ERDERA builds on more than 20 years of previous EU efforts in rare disease research, including Horizon 2020’s European Joint Programme on Rare Diseases (EJP RD). They encompass funding for projects, dedicated support services, regulatory and ethics advice, and collaboration with patients and policymakers, says Julkowska.

The partnership’s goal is to create a functioning ecosystem to enable rare disease research to thrive in Europe. “The overall objective is not necessarily to focus on specific diseases or groups of diseases,” says Julkowska.

There are three main goals to address by 2031: accelerate time to diagnosis from an average of four years to six months; accelerate the development of treatments; and improve the lives of patients with rare diseases. 

How the partnership works

ERDERA has two workstreams: competitive funding calls and in-house research.
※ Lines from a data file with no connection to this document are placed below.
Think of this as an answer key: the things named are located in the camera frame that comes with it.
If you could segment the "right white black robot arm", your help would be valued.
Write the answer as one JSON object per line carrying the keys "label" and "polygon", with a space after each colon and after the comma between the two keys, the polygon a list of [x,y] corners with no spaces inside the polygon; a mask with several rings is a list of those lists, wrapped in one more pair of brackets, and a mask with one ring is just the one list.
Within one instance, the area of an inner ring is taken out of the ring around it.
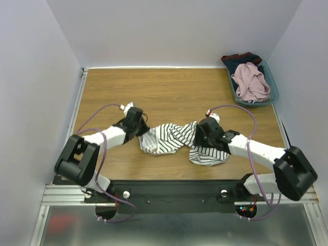
{"label": "right white black robot arm", "polygon": [[270,174],[251,174],[236,187],[237,197],[242,200],[257,194],[280,193],[299,201],[318,178],[298,147],[272,147],[250,140],[239,132],[224,131],[212,117],[197,123],[193,144],[245,157],[271,170]]}

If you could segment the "black white striped tank top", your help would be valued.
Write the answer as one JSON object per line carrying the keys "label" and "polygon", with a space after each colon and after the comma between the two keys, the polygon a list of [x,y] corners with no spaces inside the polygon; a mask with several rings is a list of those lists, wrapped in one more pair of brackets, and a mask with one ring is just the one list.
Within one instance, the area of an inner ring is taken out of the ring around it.
{"label": "black white striped tank top", "polygon": [[190,148],[189,161],[202,166],[214,166],[226,162],[229,154],[210,147],[193,144],[196,132],[196,121],[184,126],[162,124],[150,128],[139,137],[140,149],[154,155],[175,154],[180,148]]}

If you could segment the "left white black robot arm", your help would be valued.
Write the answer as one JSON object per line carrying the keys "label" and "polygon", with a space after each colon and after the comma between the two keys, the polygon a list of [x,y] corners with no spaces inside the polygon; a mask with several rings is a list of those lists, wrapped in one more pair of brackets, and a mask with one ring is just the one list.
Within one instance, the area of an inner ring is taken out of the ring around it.
{"label": "left white black robot arm", "polygon": [[94,129],[94,134],[86,136],[71,135],[54,166],[55,173],[81,187],[95,190],[101,201],[110,201],[114,197],[114,187],[110,179],[96,170],[98,156],[146,133],[149,127],[143,114],[142,109],[130,107],[125,110],[125,118],[106,130]]}

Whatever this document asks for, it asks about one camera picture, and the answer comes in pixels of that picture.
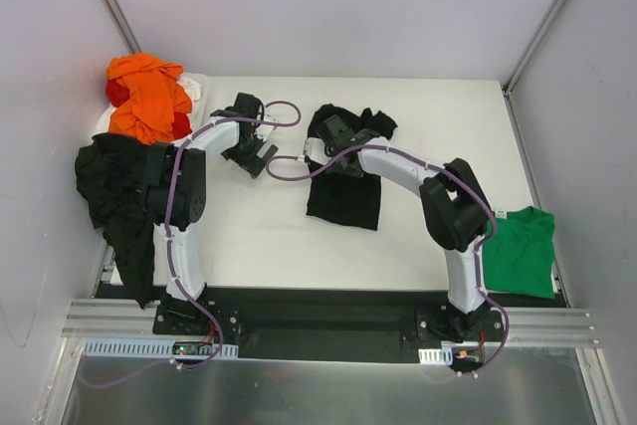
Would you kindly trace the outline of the black printed t shirt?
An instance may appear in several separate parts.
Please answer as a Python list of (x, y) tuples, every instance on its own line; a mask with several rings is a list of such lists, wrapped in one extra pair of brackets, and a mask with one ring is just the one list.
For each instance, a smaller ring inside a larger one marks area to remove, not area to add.
[[(308, 137), (319, 137), (318, 126), (333, 115), (354, 132), (371, 129), (391, 139), (398, 127), (394, 119), (379, 110), (373, 113), (367, 107), (361, 114), (346, 108), (327, 104), (315, 113), (308, 127)], [(307, 215), (332, 224), (376, 231), (381, 207), (381, 178), (364, 173), (356, 178), (325, 172), (312, 179), (307, 202)]]

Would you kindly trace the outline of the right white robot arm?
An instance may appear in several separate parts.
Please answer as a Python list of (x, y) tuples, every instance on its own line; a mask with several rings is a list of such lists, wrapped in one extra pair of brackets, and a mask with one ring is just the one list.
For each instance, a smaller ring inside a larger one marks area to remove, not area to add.
[(441, 163), (399, 149), (379, 133), (355, 132), (334, 115), (305, 142), (304, 154), (328, 173), (376, 175), (414, 193), (421, 201), (430, 237), (445, 254), (449, 281), (450, 334), (468, 340), (483, 328), (485, 303), (482, 249), (497, 224), (486, 195), (467, 161)]

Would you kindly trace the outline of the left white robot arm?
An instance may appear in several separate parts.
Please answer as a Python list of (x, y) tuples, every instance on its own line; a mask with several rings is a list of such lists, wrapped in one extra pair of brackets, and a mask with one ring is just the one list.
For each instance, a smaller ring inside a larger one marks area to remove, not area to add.
[(148, 150), (141, 205), (166, 244), (166, 292), (171, 299), (184, 302), (175, 319), (188, 333), (204, 331), (211, 320), (208, 307), (196, 301), (206, 282), (193, 227), (206, 207), (208, 160), (220, 155), (257, 178), (278, 151), (267, 144), (276, 125), (266, 119), (261, 100), (238, 93), (232, 106), (213, 111), (189, 135), (173, 143), (156, 143)]

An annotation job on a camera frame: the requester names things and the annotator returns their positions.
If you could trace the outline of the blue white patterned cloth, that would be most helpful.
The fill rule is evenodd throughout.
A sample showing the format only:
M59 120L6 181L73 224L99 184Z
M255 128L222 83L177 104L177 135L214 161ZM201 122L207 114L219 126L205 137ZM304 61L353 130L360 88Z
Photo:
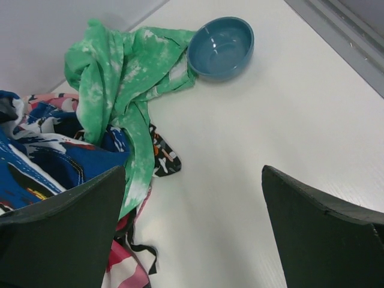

The competitive funding comes in three forms: transnational calls for projects; calls for clinical trials; and a networking support scheme for building rare disease research communities (Julkowska describes this as a mini–COST Action).

The first transnational funding calls will be announced in November, before a December launch. This is in line with previous rare disease research calls funded under EJP RD, which concluded in August 2024.

ERDERA is a co-funded, which means researchers will need one of the partnership’s member organisations in their country to co-fund their participation. Organisations that are partnership member will be listed with the call, but here’s a list of those that took part in the 2023 EJP RD call.

The wait for other ERDERA funding streams will be a little longer. The networking scheme is due to open in early 2025, while the calls on clinical trials won’t be announced until 2026. Here, the partners are giving themselves more time to set up the calls to address the bottlenecks that tend to impact the success rates clinical trials.

The inhouse research is more like a clinical research network, which brings together the technical expertise of research institutes and clinical expertise of hospitals and research organisations to advance diagnosis, therapeutics and clinical readiness.

These inhouse groups will pool knowledge on rare diseases and define patient outcomes to get rare disease groups to a point where they may be considered for later-stage research and trials.

The idea is to set up pilot projects that can then “be expanded to all types of rare diseases and demonstrat[e] that we have the capacity as a clinical research network to accelerate this clinical trial readiness of the different rare diseases or groups of rare diseases,” says Julkowska.

ERDERA will involve more than 170 organisations in 37 Horizon Europe countries. The members are research institutes, patients’ organisations, European research infrastructures, pharmaceutical and technology companies, public funding agencies, philanthropic and private funders, regulatory institutions, healthcare authorities, hospitals, universities and medical associations.